What needs to be done
Starting with the first line and ending with the line that holds "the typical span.", repeat the material exactly.

Records for processing
-------
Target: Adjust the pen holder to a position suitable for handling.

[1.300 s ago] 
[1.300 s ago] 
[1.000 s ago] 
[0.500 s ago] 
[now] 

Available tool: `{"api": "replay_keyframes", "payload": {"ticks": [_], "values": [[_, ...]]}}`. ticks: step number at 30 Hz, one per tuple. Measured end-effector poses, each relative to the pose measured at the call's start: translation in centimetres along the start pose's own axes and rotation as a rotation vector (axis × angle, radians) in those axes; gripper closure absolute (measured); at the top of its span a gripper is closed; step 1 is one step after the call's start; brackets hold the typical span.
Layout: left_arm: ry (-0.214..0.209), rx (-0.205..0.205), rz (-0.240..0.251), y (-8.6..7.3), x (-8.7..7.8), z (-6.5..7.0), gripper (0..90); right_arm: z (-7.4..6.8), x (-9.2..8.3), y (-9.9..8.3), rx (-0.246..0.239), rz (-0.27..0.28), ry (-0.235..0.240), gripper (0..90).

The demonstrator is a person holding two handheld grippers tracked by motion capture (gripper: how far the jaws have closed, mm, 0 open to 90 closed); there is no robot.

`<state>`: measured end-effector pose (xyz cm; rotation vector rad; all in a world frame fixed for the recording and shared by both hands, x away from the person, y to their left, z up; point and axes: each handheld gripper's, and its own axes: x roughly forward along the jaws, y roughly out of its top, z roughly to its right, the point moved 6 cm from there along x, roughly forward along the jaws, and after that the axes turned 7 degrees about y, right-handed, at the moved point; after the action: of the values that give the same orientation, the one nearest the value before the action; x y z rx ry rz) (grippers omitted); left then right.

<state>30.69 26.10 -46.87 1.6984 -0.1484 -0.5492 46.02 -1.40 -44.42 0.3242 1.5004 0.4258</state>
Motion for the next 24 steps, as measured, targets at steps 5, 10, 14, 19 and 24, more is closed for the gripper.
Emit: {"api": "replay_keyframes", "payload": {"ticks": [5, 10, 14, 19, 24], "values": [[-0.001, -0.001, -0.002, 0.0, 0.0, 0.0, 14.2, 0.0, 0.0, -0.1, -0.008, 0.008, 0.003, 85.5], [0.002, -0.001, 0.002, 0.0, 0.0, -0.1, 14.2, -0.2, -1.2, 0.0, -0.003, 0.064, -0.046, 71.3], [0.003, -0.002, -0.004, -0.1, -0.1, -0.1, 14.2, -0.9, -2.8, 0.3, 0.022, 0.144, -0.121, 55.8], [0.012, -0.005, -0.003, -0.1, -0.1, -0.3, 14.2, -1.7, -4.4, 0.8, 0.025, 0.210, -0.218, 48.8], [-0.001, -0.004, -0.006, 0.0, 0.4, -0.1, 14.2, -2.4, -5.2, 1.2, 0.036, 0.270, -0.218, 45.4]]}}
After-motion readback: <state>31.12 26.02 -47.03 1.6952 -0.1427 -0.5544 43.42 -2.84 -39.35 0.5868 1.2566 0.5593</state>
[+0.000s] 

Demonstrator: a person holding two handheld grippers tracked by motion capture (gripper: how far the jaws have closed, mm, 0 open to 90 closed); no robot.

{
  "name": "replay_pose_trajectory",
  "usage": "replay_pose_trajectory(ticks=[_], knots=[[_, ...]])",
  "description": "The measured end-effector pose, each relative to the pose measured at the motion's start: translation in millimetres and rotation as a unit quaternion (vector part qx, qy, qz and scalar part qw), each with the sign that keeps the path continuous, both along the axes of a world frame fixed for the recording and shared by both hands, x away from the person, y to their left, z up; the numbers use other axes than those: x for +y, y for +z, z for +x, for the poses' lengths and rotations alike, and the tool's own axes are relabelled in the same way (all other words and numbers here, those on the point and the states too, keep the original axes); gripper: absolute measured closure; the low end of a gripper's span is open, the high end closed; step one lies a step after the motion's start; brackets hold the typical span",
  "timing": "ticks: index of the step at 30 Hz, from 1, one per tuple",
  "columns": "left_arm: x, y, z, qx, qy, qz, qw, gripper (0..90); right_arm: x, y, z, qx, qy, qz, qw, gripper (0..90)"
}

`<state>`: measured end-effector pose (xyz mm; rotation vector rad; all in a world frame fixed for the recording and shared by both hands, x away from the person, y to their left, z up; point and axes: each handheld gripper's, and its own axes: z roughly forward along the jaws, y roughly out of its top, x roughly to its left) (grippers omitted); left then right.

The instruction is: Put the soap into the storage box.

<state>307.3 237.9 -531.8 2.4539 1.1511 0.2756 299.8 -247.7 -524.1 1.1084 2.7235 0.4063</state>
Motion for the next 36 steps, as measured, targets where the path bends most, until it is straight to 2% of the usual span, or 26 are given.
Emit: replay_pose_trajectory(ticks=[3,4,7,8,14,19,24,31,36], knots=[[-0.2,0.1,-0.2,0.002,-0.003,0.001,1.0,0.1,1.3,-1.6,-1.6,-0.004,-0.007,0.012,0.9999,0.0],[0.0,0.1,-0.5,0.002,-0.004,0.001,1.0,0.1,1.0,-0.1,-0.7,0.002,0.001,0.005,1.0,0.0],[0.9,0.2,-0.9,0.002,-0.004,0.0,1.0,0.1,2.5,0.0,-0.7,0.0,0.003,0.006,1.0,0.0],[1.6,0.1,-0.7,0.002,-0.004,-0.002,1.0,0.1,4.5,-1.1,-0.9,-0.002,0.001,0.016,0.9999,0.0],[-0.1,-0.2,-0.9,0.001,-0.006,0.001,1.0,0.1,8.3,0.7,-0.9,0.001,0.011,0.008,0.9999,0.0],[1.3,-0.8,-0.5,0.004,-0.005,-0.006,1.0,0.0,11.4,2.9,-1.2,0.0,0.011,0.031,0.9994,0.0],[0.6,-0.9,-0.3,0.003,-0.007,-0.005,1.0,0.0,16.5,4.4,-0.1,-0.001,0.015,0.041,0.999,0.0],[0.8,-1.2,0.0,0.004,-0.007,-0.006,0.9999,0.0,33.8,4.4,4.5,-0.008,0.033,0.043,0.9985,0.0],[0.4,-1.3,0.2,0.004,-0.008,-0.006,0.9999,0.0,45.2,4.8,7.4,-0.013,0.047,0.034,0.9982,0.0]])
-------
Task output
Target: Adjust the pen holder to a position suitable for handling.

[1.300 s ago] 
[1.300 s ago] 
[1.000 s ago] 
[0.500 s ago] 
[now] 

Available tool: `{"api": "replay_keyframes", "payload": {"ticks": [_], "values": [[_, ...]]}}`. ticks: step number at 30 Hz, one per tuple. Measured end-effector poses, each relative to the pose measured at the call's start: translation in centimetres along the start pose's own axes and rotation as a rotation vector (axis × angle, radians) in those axes; gripper closure absolute (measured); at the top of its span a gripper is closed; step 1 is one step after the call's start; brackets hold the typical span.

This completes the response to the exercise.